The survey of 643 business professionals in the U.S. and Canada by the Ponemon Institute and commissioned by cloud security provider Netskope Inc. found that although more than half of respondents said their use of cloud services is increasing, they fear that using public cloud significantly increases the likelihood of a data breach. Nearly one-quarter said can’t tell if they’ve been breached, and nearly one-third said they wouldn’t be able to tell what data was lost, even if they were aware of a problem.
The research indicates that public cloud providers still face an uphill battle in addressing perceptions that applications and services that live outside users’ own data centers are inherently less secure. The research is somewhat contradictory, however. In a survey released by Bitglass Inc. last summer, 52 percent of respondents said the cloud is at least as secure as their on-premise systems, up from 40 percent the previous year.
More than half (54 percent) of respondents to the Ponemon/Netskope survey said their organization’s use of cloud services increases the likelihood of a data breach and nearly 2/3 said it makes it harder to protect sensitive information.

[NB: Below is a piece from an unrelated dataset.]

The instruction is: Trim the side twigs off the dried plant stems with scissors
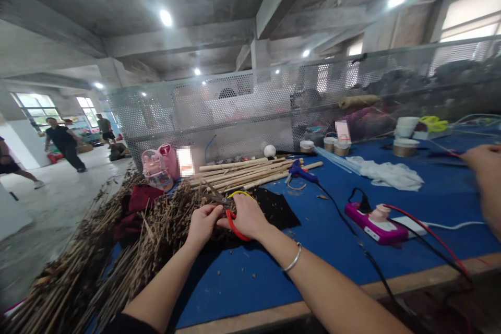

Nearly 40 percent of respondents said a cloud service was used to infect their users with malware. Despite this vulnerability, only 40 percent of organizations inspect cloud services for malware. The growing incidence of malware infection from trusted cloud services indicates that IT organizations are too quick to assume that everything emanating from those services is OK.
Shared folders, in particular, are becoming a prime malware attack vector because they can potentially reach so many victims, said Gautam Kanaparthi, a Netskope senior product manager. “If I put malware in a cloud-based folder, then everyone who shares that folder if vulnerable. That is a huge risk,” he said. Netskope estimates that 56 percent of malware is now spread through shared files.
This risk apparently hasn’t hit home with many IT organizations, 60 percent of whom don’t screen public cloud services for malware, according to the Ponemon research. “People think their existing infrastructure will cover them, but people access the cloud from home, mobile devices and public computers, all of which is outside your security stack,” Kanaparthi said. “The activity is malicious but the IT security people say they know the service so they trust it.”
The cost of breaches continues to climb. Ponemon asked survey respondents to estimate the total cost of an exposure involving 100,000 or more customer records and encompassing costs of remediation, lost productivity, reputation damage and other collateral exposure. The average estimate was $19.3 million, with 40 percent of that attributed to reputation and brand damage.